When an Afghanistan vet on the poverty line caves in to PTSD and despair, the state removes her 10-year-old twins.
"Erin, the athlete, the smart one. Erin, who never seemed to need anyone or anything, sailing through high school without studying, doing everything right...Erin, in Tanya's younger-sister eyes, had always seemed invulnerable." But now Tanya has had to fly home to rural New York, where her sister lies in a psych ward after an alcohol relapse and a suicide attempt, her children sent to live with the father who abandoned them. Wozencraft, author of the 1990 bestseller Rush, which went deep into the psyche of a female narcotics detective, again shows she has no fear of the dark in this astringent novel about the ravages of alcohol, war, poverty, sexual predators, and bureaucracy. Erin joined the Army on impulse because her marriage was crumbling and both she and Eddy had lost their jobs, but when she gets back, there is only less money, less connection, and much more trauma.

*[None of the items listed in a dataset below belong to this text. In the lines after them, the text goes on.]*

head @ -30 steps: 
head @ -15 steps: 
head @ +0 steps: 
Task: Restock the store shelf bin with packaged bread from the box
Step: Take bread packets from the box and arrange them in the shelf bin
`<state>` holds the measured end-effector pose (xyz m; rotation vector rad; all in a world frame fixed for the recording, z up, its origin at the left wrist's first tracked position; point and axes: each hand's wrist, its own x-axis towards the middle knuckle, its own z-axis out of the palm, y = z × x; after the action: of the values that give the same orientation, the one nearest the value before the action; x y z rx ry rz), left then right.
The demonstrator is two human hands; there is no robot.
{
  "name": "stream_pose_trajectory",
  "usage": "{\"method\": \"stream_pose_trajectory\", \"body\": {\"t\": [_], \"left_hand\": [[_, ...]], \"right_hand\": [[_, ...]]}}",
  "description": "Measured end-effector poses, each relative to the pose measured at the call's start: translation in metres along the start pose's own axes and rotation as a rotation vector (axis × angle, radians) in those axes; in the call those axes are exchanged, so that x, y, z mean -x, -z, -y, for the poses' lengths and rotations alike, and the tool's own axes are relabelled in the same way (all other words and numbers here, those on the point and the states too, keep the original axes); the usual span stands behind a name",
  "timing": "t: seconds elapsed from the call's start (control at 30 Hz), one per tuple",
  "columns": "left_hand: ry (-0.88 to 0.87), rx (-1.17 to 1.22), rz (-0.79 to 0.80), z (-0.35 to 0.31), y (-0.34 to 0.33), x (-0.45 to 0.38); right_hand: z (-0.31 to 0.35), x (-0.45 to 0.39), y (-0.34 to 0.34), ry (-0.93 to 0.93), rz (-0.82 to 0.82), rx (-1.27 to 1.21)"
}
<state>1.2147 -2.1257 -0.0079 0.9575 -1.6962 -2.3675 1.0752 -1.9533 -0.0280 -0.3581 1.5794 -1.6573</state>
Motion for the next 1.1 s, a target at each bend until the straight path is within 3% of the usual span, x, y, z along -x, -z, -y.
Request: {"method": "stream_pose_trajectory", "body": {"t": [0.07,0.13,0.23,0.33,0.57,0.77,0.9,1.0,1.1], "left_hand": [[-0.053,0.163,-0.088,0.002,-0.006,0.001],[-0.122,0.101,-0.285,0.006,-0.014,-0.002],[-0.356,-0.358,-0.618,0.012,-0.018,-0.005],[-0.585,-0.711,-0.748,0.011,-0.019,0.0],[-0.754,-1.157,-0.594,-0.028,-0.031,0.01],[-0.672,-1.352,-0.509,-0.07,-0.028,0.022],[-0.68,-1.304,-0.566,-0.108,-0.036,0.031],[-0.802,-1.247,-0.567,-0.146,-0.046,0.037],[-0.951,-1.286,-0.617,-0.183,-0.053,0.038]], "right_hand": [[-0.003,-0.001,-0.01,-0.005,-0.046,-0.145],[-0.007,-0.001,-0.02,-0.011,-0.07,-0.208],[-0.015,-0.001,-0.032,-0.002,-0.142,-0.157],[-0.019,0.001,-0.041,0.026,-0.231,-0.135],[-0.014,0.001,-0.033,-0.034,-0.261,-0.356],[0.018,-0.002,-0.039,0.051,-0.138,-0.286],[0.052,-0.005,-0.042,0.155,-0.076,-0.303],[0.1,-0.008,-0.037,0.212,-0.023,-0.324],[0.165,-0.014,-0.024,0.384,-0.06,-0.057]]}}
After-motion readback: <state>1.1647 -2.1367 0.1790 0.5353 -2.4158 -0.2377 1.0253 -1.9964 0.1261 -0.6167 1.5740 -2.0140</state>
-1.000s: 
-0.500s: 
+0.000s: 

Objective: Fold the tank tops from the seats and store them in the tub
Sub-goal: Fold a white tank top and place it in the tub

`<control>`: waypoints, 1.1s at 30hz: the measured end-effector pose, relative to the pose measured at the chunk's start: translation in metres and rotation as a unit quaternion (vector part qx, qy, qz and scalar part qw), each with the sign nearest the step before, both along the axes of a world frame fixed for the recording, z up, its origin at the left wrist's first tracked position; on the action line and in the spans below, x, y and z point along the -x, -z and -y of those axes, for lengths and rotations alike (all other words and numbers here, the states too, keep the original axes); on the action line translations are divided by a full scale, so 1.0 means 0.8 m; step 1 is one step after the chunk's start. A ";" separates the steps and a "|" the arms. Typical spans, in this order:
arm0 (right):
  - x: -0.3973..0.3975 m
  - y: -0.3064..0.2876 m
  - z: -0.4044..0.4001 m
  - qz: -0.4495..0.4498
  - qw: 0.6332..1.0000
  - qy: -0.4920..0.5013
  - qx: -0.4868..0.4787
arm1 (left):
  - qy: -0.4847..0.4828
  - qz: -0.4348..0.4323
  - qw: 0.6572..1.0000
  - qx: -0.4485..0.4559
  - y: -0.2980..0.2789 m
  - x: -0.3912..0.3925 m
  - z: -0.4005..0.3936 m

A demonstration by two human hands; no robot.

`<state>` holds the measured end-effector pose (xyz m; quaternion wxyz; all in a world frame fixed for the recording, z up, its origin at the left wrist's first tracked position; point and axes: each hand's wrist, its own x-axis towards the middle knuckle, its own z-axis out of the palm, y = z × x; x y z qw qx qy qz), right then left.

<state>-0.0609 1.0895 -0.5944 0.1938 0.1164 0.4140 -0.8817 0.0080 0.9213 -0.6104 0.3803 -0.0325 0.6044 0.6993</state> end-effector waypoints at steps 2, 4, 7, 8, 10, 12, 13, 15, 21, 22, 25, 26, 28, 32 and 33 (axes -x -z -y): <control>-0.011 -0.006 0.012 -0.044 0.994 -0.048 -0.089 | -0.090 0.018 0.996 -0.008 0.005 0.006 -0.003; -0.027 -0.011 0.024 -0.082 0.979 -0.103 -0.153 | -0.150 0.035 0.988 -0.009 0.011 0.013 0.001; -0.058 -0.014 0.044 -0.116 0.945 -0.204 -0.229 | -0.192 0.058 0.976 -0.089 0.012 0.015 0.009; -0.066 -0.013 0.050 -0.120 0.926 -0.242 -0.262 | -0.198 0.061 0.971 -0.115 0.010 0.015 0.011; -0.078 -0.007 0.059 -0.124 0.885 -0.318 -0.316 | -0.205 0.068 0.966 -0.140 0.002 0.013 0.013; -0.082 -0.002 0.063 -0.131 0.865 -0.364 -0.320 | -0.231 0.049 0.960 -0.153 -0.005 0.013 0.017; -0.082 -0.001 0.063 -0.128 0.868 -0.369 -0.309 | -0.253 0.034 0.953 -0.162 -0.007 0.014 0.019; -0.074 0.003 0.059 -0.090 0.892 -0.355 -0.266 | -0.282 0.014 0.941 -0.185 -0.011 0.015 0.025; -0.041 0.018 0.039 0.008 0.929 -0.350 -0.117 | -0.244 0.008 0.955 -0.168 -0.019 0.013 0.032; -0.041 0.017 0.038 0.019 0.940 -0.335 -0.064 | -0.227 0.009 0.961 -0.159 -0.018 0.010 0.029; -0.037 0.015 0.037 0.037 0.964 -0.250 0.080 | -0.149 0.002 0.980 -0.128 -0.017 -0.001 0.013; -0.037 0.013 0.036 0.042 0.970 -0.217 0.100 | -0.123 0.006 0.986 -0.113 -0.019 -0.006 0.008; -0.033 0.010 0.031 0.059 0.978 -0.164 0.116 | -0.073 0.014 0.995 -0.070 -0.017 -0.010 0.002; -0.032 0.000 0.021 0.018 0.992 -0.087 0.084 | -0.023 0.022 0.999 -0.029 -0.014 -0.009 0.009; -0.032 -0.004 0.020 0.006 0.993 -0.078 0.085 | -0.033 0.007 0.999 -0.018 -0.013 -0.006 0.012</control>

The novel tracks her through the insane, inhuman obstacle course laid out for her by the justice system and social service authorities if she has any hope of setting eyes on her children again. If she fails, her social worker assures her, she "won't be allowed to have so much as a school picture." At the same time, flashbacks reveal the unholy nightmare of her Afghanistan tour. Also introduced is a young Afghan girl named Fatima, imprisoned for talking to a boy in the public library. As bad as her situation is, "her mother had lived through the Taliban and feared they would once again come to power and once again shut down the schools, rewrite history, force women indoors, and order that windows be blackened so nobody could see females from the streets." The timing of this tense, unflinching drama, as Fatima's mother's fears are realized in current headlines, makes it even more urgent.
Don't even try to look away from this incandescently furious chronicle of a woman's return from hell.